À uma hora, a moça chegou-se a ele:

- Jantaremos hoje mais cedo e sairemos às cinco horas. Não lhe convém assim?

- Convém-me qualquer hora que escolher; respondeu Seixas.

- Talvez não goste de sair de tarde. Então ficará para amanhã às onze horas.

- Pois seja amanhã.

- Faltará outra vez à repartição?

- Sendo preciso.

- Não; sairemos esta tarde.

- Aurélia chamou o criado e deu suas ordens. Como havia determinado, apressou-se o jantar; e às cinco horas descia ela a escadaria de seu palacete em cujo pórtico a esperava a elegante vitória tirada por uma parelha de cavalos do Cabo.

A moça trajava um vestido de gorgorão azul entretecido de fios de prata, que dava à sua tez pura tons suaves e diáfanos. O movimento com que, apoiando sutilmente a ponta da botina no estribo, ergueu-se do chão para reclinar-se no acolchoado amarelo da carruagem, lembrava o surto da borboleta, que agita as grandes asas e se aninha no cálix de uma flor.

O vestido de Aurélia encheu a carruagem e submergiu o marido; o que ainda lhe aparecia do semblante e do busto ficava inteiramente ofuscado pela deslumbrante beleza da moça. Ninguém o via; todos os cumprimentos, todos os olhares, eram para a rainha, que surgia depois de seu passageiro retiro.

O carro parou em diversas casas, indicadas na nota que o cocheiro recebera. Seixas oferecia a mão à mulher para ajudá-la a apear-se, e a conduzia pelo braço à escada, que ela subia só, pois precisava de ambas as mãos para nadar nesse dilúvio de sedas, rendas e jóias, que atualmente compõe o mundus da mulher.

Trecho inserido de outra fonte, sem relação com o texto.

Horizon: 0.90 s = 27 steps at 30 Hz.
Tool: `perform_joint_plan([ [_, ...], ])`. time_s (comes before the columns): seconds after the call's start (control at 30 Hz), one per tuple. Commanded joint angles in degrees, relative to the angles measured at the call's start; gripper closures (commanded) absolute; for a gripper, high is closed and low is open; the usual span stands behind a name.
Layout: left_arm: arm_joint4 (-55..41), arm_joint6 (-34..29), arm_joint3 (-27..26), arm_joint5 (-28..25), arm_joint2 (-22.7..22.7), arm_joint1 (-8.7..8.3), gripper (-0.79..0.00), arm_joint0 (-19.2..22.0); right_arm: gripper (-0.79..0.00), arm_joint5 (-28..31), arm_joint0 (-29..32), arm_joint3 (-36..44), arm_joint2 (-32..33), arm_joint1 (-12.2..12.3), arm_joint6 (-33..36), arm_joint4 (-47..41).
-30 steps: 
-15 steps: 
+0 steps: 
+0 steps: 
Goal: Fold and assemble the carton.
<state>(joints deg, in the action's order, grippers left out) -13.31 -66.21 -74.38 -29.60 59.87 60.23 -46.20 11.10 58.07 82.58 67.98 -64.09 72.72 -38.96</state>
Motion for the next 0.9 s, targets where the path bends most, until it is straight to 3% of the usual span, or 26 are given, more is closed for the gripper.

Aí como na rua, todas as atenções eram para Aurélia, que as senhoras rodeavam pressurosas, e os homens fascinados por sua graça. Seixas apenas recebia um pálido reflexo dessa consideração, quanto exigia a estrita urbanidade. Houve casa, onde no afã de acolher a mulher, o deixaram atrás, desapercebido como um criado.

Em outras circunstâncias, aquela anulação de sua individualidade, bem pode ser que não o incomodasse. Talvez se reparasse nela, fosse para desvanecer-se de ser o preferido dessa formosa mulher, cercada da admiração geral e disputada por tantos admiradores. Todo esse culto que lhe prestava a sociedade, não seriam a seus olhos senão o tributo a ele oferecido pelo amor de sua mulher.

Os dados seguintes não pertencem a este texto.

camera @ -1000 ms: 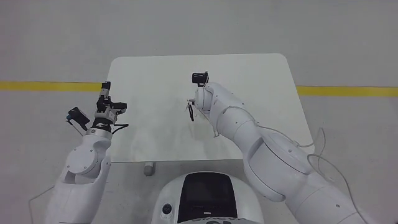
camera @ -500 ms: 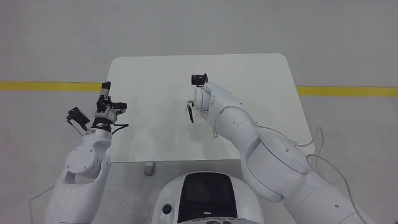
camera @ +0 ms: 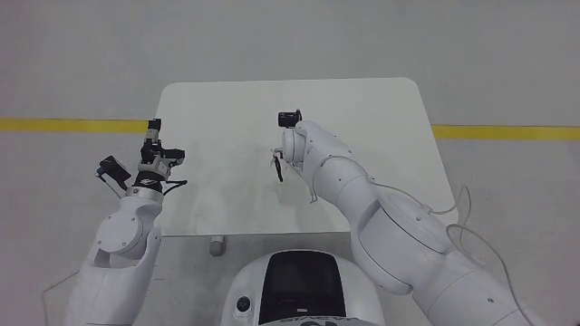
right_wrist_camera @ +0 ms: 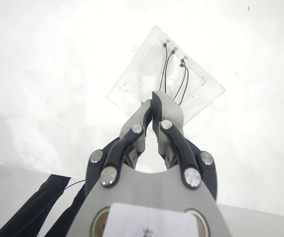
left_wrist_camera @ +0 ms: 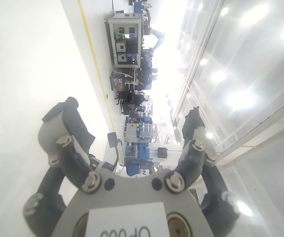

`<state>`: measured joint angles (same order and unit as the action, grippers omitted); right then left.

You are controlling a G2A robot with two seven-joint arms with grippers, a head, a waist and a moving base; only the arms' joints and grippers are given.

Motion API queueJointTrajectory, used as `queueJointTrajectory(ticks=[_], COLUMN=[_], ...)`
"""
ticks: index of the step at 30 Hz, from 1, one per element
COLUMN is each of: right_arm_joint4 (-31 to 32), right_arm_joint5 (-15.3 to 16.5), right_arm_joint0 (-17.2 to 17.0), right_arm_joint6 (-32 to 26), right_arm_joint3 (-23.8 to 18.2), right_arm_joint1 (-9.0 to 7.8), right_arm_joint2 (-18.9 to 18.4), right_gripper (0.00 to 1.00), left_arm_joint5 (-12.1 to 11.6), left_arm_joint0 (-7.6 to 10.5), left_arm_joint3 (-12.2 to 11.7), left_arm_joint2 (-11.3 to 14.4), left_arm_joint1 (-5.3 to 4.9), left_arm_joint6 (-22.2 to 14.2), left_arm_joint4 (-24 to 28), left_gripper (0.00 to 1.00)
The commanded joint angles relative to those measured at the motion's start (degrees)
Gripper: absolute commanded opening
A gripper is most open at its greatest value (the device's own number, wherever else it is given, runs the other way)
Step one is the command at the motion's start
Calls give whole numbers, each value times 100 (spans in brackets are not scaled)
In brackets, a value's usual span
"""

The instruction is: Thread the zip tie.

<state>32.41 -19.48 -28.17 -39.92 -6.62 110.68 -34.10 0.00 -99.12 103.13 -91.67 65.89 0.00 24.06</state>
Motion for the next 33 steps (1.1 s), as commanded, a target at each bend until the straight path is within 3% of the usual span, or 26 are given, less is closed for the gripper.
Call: queueJointTrajectory(ticks=[1,33], right_arm_joint4=[56,735], right_arm_joint5=[0,181], right_arm_joint0=[-9,-129], right_arm_joint6=[-79,-1147], right_arm_joint3=[-21,-355], right_arm_joint1=[-5,-181], right_arm_joint2=[9,68], right_gripper=[0,0], left_arm_joint5=[0,0], left_arm_joint0=[0,0], left_arm_joint3=[0,0], left_arm_joint2=[0,0], left_arm_joint1=[0,0], left_arm_joint6=[0,0], left_arm_joint4=[0,0], left_gripper=[100,100])
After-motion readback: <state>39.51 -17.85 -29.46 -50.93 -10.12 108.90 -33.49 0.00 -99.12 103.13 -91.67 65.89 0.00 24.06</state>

Mas as condições em que se achava, deviam mudar completamente a disposição de seu ânimo. Quanto mais se elevava a mulher, a quem não o prendia o amor e somente uma obrigação pecuniária, mais rebaixado sentia-se ele. Exagerava sua posição; chegava a comparar-se a um acessório ou adereço da senhora.

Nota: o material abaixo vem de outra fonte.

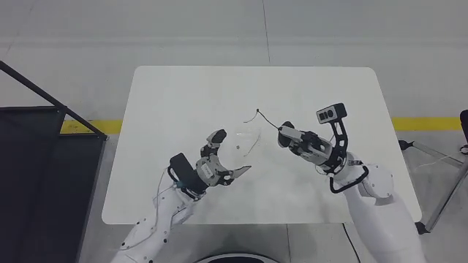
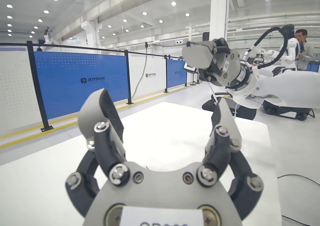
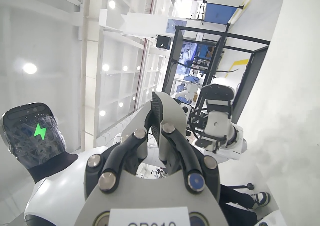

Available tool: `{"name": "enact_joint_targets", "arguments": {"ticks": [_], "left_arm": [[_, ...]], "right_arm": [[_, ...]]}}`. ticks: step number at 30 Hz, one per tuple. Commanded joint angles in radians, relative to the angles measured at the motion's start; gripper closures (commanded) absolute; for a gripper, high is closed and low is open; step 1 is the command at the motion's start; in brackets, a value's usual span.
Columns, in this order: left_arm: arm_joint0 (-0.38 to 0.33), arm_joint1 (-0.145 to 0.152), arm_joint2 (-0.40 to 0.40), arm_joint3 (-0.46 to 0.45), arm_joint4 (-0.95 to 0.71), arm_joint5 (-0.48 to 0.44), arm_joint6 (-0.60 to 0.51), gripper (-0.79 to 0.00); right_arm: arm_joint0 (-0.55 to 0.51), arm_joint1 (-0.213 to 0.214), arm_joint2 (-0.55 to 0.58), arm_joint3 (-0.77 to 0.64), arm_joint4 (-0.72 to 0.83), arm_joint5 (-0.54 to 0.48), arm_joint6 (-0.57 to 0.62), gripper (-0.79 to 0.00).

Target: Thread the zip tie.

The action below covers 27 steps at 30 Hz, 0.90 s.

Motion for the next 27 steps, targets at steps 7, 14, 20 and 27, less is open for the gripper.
{"name": "enact_joint_targets", "arguments": {"ticks": [7,14,20,27], "left_arm": [[0.048,0.012,-0.071,-0.044,-0.066,0.0,0.044,-0.785],[0.073,0.018,-0.123,-0.066,-0.129,0.014,0.039,-0.785],[0.084,0.015,-0.148,-0.09,-0.21,0.048,0.016,-0.785],[0.084,0.015,-0.148,-0.09,-0.214,0.05,0.013,-0.785]], "right_arm": [[-0.003,0.009,0.006,-0.041,-0.187,-0.007,-0.039,0.0],[-0.079,0.019,0.039,-0.116,-0.418,-0.127,-0.147,0.0],[-0.112,0.023,0.049,-0.143,-0.512,-0.134,-0.196,0.0],[-0.112,0.023,0.049,-0.143,-0.512,-0.134,-0.196,0.0]]}}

Não tinha dito Aurélia naquela noite cruel, que o marido era um traste indispensável à mulher honesta e que o comprara para esse fim? Ela tinha razão. Ali, naquele carro, ou nas salas onde entravam, parecia-lhe que sua posição e sua importância eram a mesma, senão menor, do que tinha o leque, a peliça, as jóias, o carro, no trajo e luxo de Aurélia.